I had to leave clinical oncology to become a molecular biologist and a mouse geneticist.
What a demotion that seemed like at the time…stir bar story
Going back to the lab allowed me to focus on research and producing the science that we need to prevent disease and diagnose and treat our patients.
That effort is really what it’s all about.
Our commitment to the search for reliable and rigorous data, so that we can find answers for our patients who are looking for a treatment, a cure, or sometimes just the hope that one is on the horizon.

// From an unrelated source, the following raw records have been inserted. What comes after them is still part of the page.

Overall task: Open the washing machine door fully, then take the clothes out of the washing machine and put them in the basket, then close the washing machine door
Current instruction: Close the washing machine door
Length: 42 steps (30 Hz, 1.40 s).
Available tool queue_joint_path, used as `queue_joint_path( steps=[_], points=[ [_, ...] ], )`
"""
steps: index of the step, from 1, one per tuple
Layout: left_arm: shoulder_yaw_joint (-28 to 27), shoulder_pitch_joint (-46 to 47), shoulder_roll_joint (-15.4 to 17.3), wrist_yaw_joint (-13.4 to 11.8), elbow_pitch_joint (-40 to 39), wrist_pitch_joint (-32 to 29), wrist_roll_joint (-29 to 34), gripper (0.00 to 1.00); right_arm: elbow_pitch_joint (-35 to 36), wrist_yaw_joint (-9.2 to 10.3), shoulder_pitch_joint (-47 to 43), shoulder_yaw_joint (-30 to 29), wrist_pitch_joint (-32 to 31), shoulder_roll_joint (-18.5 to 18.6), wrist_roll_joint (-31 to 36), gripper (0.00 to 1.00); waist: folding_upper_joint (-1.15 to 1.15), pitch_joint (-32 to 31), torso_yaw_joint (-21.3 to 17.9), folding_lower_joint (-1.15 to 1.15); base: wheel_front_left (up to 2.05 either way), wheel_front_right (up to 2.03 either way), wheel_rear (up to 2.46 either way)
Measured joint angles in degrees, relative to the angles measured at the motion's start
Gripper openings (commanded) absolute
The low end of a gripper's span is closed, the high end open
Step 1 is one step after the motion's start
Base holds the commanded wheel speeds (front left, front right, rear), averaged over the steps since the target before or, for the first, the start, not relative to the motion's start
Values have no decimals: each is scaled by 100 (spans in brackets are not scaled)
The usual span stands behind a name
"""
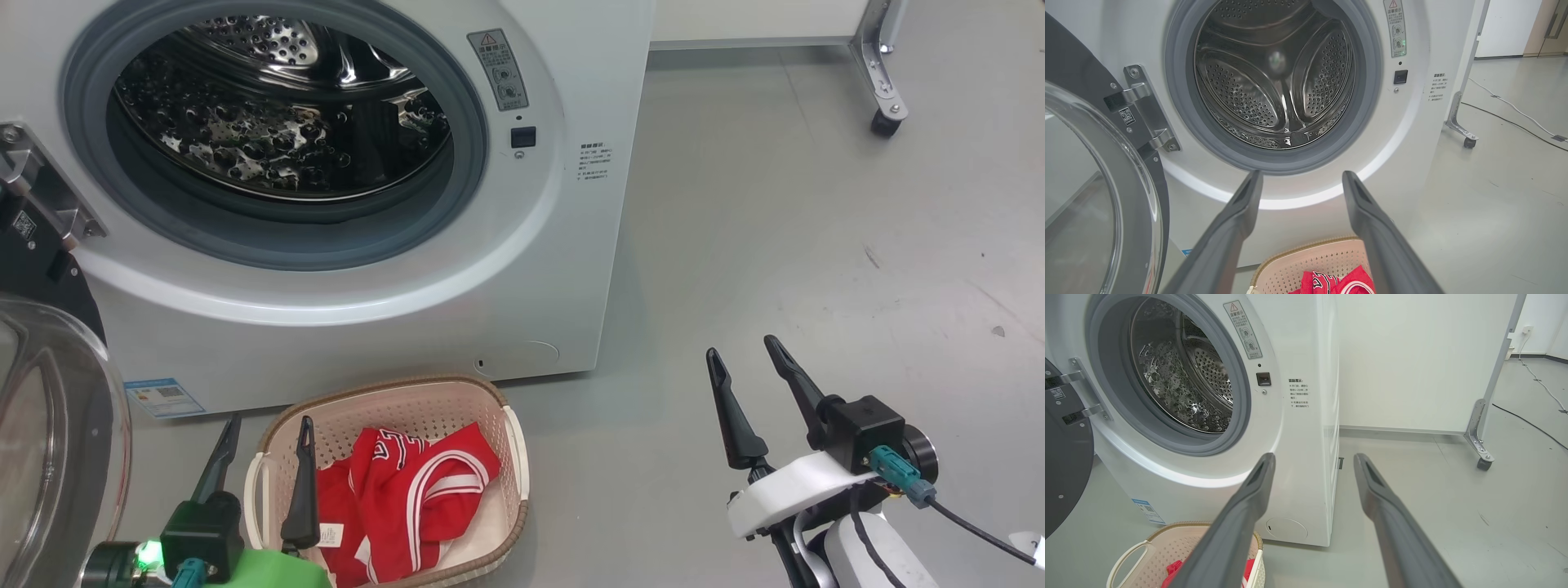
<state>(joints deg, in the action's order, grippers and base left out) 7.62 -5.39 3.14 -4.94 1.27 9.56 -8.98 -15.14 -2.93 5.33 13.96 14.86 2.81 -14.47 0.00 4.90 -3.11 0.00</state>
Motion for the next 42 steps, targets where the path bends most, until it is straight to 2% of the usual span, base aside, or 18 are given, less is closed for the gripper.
queue_joint_path(
  steps=[24, 42],
  points=[
    [83, -76, 8, -7, -176, -143, 0, 100, 30, -2, -1, -12, 0, 0, 0, 100, 0, 19, 12, 0, -90, 94, -4],
    [101, -79, 24, -7, -215, -143, 0, 100, 30, -3, 0, -30, 0, 0, 0, 100, 0, 20, 35, 0, -23, 23, 0]
  ],
)
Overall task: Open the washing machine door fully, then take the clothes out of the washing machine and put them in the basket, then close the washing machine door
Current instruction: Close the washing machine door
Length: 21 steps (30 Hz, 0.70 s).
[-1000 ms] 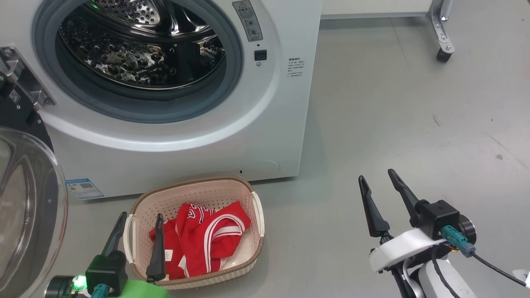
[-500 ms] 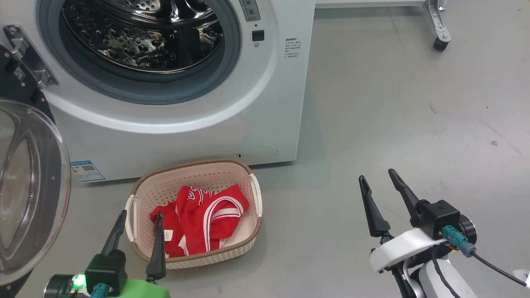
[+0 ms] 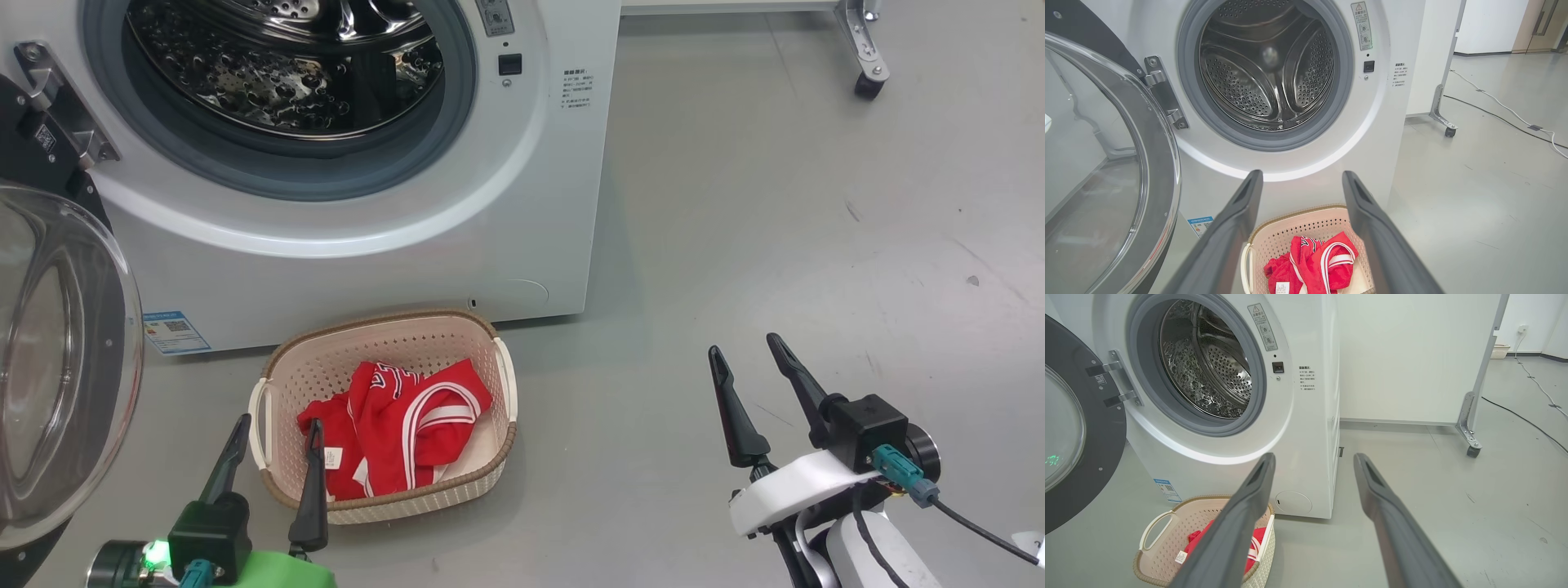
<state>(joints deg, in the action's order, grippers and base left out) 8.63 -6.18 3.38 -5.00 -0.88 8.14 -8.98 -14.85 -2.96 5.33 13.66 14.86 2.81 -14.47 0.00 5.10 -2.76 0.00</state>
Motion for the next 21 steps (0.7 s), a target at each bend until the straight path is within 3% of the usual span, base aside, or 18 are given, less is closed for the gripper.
queue_joint_path(
  steps=[21],
  points=[
    [43, -1, 0, -1, 9, 0, 20, 100, -33, 2, -73, -144, 0, -2, 10, 100, 0, -91, 248, 0, 0, 0, 0]
  ],
)
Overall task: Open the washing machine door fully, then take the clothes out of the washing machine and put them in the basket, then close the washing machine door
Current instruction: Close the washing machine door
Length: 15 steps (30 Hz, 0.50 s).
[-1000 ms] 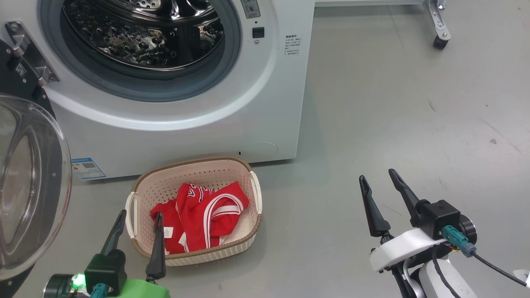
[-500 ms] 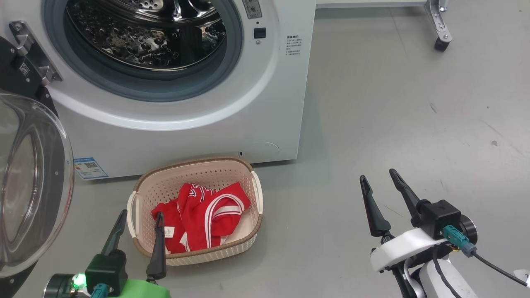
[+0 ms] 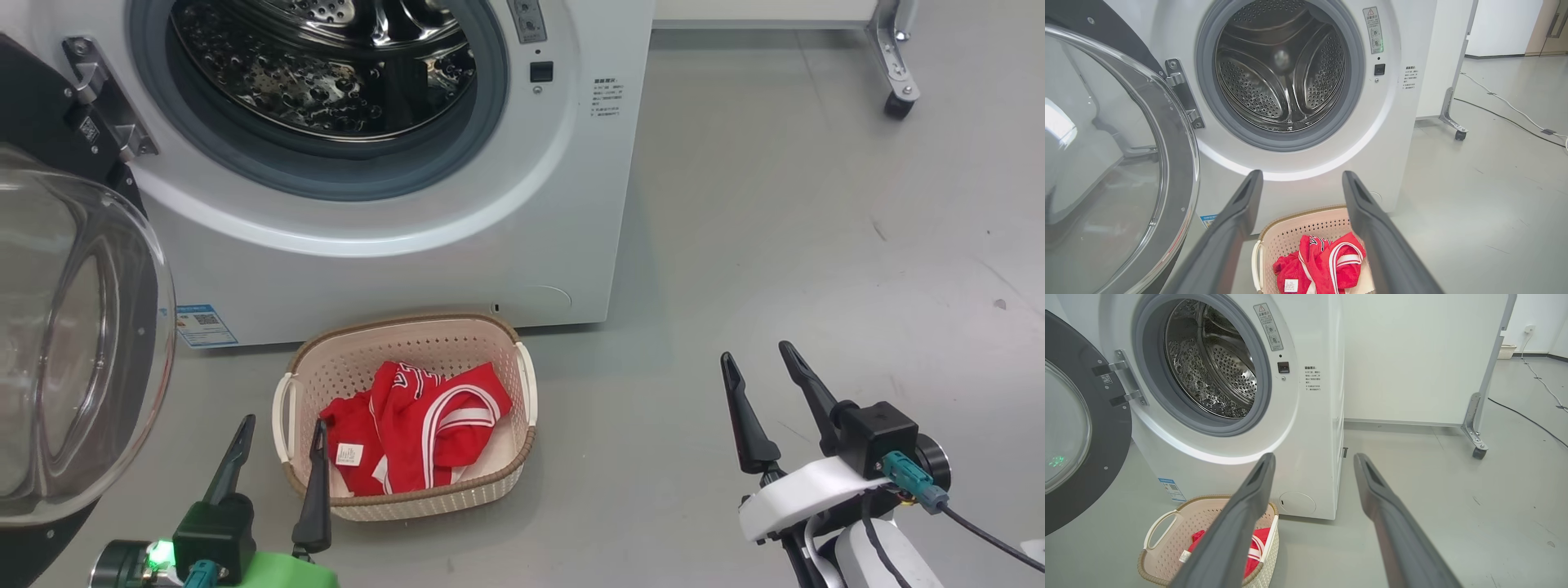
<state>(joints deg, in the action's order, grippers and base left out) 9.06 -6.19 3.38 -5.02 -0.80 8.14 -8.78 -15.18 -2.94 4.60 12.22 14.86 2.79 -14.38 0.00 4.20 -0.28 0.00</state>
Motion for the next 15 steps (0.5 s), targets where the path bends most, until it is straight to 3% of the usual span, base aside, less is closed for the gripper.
queue_joint_path(
  steps=[15],
  points=[
    [-125, 2, 0, -68, 8, 9, 78, 100, 3, -13, -74, -82, 0, 1, 43, 100, 0, -75, 746, 0, 0, 0, 0]
  ],
)
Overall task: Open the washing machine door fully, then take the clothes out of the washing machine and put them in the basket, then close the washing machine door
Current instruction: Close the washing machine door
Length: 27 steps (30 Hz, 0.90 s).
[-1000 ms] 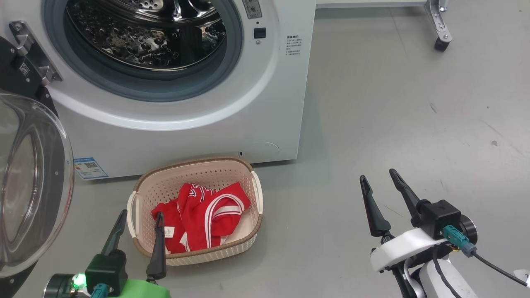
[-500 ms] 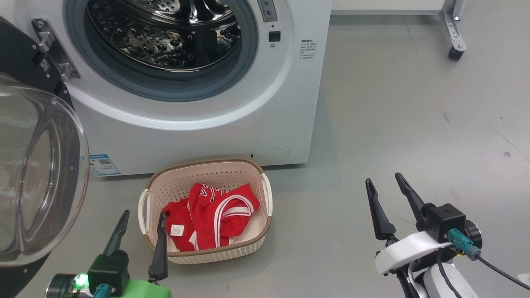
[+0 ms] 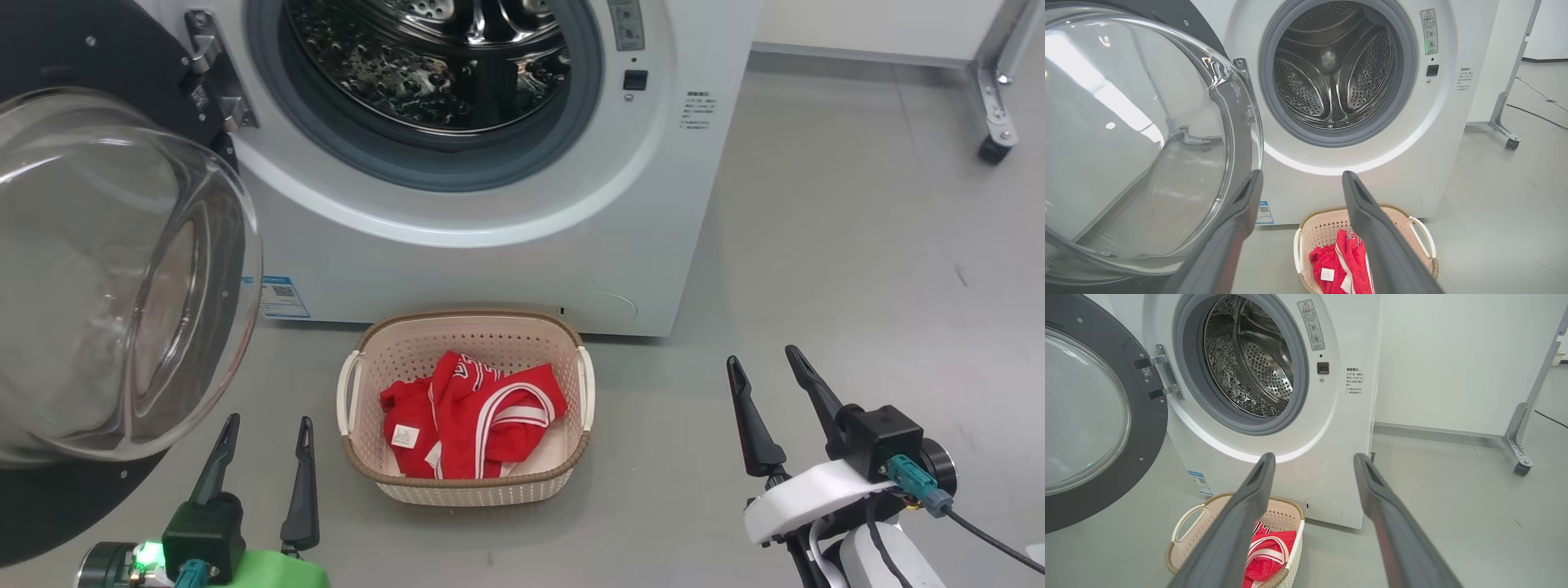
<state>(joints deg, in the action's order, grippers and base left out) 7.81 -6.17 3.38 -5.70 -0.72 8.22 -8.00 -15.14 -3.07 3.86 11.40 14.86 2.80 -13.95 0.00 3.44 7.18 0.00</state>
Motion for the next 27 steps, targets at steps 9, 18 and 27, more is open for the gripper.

We are privileged to be a part of an extraordinary time of scientific progress that offers enormous transformational opportunities in medicine.
I’ve been particularly lucky in this regard, since I would argue that no area of medicine has seen more exciting progress than the treatment of cancer.
Those bad old days from the 1990’s I described earlier are gone now in medical oncology.
We have seen a pace of progress in cancer in the last two decades that has been breath-taking
Take a disease like malignant melanoma. When I was a fellow at the DFCI in 1995, this was the worst cancer imaginable.
Metastatic disease was terrible, nothing worked, and most patients were dead within a few months of diagnosis.
We made virtually no progress in this disease for decades despite hundreds of failed clinical trials – until around 2011.
With a new biological understanding of this disease and the immune response to cancer, we developed several effective therapies that all provided meaningful benefit for patients.
Over a 5 year period back then, FDA approved 5 new melanoma drugs with remarkable activity.
Now, what was about the worst cancer imaginable has gone from a nearly 0% long term cure rate to a 60+% cure rate.
The majority of people today who develop metastatic melanoma will be cured of it.
That’s remarkable progress based on basic science and clinical research.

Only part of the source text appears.